Stephen Buyer v. United States
Securities JusticiabilityDoctri
Whether a stock trading on an exchange whose physical headquarters is located in Manhattan suffices to establish venue in the Southern District of New York for insider-trading charges
This criminal case involves allegations of insider trading. The Constitution, the U.S. Code, and the Federal Rules of Criminal Procedure all require that a criminal defendant be tried where his crime was (allegedly) committed. In the modern era of electronic trading, trades are no longer executed on physical trading floors, but are instead processed on computer servers that may be located anywhere. The U.S. Court of Appeals for the Second Circuit has nonetheless doubled down on its outdated precedent holding that a stock exchange’s brick-and-mortar headquarters in Manhattan suffices to establish venue for an insidertrading offense in the Southern District of New York, regardless of where the trades in question actually executed.

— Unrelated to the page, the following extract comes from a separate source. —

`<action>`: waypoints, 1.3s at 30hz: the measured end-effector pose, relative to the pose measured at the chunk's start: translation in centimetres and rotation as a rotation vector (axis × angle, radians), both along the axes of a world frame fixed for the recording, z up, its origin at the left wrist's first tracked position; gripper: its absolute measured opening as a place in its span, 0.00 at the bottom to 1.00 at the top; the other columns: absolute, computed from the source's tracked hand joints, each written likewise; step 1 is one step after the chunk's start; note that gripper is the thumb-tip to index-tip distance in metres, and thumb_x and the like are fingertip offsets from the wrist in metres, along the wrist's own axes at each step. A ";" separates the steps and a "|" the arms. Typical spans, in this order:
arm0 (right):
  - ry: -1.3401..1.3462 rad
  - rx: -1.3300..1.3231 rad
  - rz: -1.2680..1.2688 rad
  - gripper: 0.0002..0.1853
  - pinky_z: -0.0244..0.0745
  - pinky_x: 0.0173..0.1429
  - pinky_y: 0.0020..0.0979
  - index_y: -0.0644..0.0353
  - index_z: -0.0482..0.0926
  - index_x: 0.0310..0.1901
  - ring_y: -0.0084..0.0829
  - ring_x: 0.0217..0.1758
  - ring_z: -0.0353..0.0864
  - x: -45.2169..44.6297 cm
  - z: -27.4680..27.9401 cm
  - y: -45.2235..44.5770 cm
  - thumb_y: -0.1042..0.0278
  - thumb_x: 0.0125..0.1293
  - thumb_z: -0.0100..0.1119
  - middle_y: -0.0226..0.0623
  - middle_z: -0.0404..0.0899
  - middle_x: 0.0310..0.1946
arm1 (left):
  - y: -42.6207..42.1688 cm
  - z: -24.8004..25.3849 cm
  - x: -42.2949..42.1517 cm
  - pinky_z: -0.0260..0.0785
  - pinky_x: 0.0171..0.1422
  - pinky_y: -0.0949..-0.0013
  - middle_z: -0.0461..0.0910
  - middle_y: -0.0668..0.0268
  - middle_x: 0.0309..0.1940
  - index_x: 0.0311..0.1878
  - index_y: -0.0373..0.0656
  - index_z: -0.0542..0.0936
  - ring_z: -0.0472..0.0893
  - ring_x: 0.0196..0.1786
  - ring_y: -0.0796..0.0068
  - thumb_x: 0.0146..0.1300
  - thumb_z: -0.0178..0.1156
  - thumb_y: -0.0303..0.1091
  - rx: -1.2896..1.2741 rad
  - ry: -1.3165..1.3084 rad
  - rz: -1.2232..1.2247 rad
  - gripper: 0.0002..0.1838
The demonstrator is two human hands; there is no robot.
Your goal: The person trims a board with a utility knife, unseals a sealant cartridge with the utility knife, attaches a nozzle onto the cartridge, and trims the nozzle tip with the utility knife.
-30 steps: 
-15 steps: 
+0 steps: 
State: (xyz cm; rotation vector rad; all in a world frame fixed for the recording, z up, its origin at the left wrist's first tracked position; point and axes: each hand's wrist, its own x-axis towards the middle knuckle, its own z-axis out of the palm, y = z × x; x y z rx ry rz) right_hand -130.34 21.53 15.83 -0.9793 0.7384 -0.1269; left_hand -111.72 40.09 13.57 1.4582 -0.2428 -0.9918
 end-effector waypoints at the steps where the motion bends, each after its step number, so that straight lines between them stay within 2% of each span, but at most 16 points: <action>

This rule effectively grants the U.S. Attorney’s Office for the Southern District of New York carte blanche to prosecute virtually all insider-trading cases, an outcome fundamentally at odds with the Founders’ “deep and abiding antipathy to letting the government arbitrarily choose a venue in criminal prosecutions.” United States v. Fortenberry , 89 F.4th 702, 712 (9th Cir. 2023). The question presented is whether a stock trading on an exchange whose physical headquarters is located in Manhattan suffices to establish venue in the Southern District of New York for insider-trading charges related to that stock.